Multidimensional algorithms built on CartesianIndices seem to have significant performance overhead when applied to StaticArrays.MArrays, but not regular Arrays. Writing several functions with nested loops for different dimensions (or leveraging the macros in Base.Cartesian) recovers performance, but I am wondering why the more elegant CartesianIndices solution is slower when used with MArray.
To demonstrate the problem, consider an N-dimensional algorithm that takes a function f(i_1, ⋯, i_N) of the N indices and uses it to fill the elements of an input array arr.
function fillfn_cartesianindices!(arr::AbstractArray, f::F) where F # force specialization
@inbounds for I ∈ CartesianIndices(arr)
arr[I] = f(I)
end
return arr
end
Here is a similar @generated function using the Base.Cartesian macros.
using Base.Cartesian
@generated function fillfn_basecartesian!(arr::AbstractArray{<:Any,N}, f::F) where {N,F}
# Generate an expression of nested for loops:
# for i_N ∈ axes(arr, N), ..., i_1 ∈ axes(arr, 1)
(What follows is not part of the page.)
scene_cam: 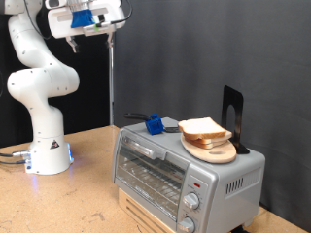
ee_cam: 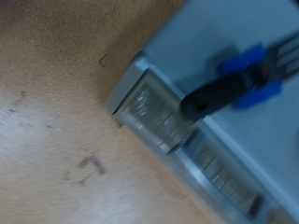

# arr[i_1, ..., i_N] = f(i_1, ..., i_N)
# end
quote
@inbounds @nloops $N i arr begin
(@nref $N arr i) = (@ncall $N f i)
end
return arr
end
end
Finally, here is function of indices to feed to either of the above functions (for the four dimensional case).
indexfunc4d(i, j, k, l) = (i==k) * (j==l) - (i==l) * (j==k)
@inline indexfunc4d(I::CartesianIndex{4}) = indexfunc4d(Tuple(I)...)
Benchmarking on a 3×3×3×3 Array shows that using CartesianIndices has no performance overhead.
using BenchmarkTools
using StaticArrays
let dims = (3,3,3,3)
T = eltype(indexfunc4d(map(_ -> 1, dims)...))
println("Using `CartesianIndices`")
out1 = @btime(
fillfn_cartesianindices!(A, $indexfunc4d),
setup=(A = Array{$T}(undef, $dims))
)
println("Using `Base.Cartesian`")
out2 = @btime(
fillfn_basecartesian!(A, $indexfunc4d),
setup=(A = Array{$T}(undef, $dims))
)
@assert out1 == out2
end;
Using `CartesianIndices`
107.183 ns (0 allocations: 0 bytes)
Using `Base.Cartesian`
114.619 ns (0 allocations: 0 bytes)
A similar benchmark where arr isa MArray shows that fillfn_basecartesian! 7x faster than fillfn_cartesianindices!.
let SDims = NTuple{4,3}
dims = fieldtypes(SDims)
T = eltype(indexfunc4d(map(_ -> 1, dims)...)) # Element type
println("Using `CartesianIndices`")
out1 = @btime(
fillfn_cartesianindices!(A, $indexfunc4d),
setup=(A = MArray{$SDims,$T}(undef))
)
println("Using `Base.Cartesian`")
out2 = @btime(
fillfn_basecartesian!(A, $indexfunc4d),
setup=(A = MArray{$SDims,$T}(undef))
)
end;
Using `CartesianIndices`
94.878 ns (0 allocations: 0 bytes)
Using `Base.Cartesian`
12.877 ns (0 allocations: 0 bytes)
Note that using StaticArrays.sacollect with CartesianIndices seems to be efficient.
@btime StaticArrays.sacollect(SArray{NTuple{4,3}},
$indexfunc4d(I) for I ∈ CartesianIndices(ntuple(_ -> SOneTo(3), Val(4))));
@btime StaticArrays.sacollect(MArray{NTuple{4,3}},
$indexfunc4d(I) for I ∈ CartesianIndices(ntuple(_ -> SOneTo(3), Val(4))));
9.858 ns (0 allocations: 0 bytes)
87.575 ns (1 allocation: 672 bytes)
However, AFAIK, sacollect does not perform a for loop over CartesianIndices at runtime but rather constructs an expression during compilation to construct the array “all-at-once”, as required by SArray.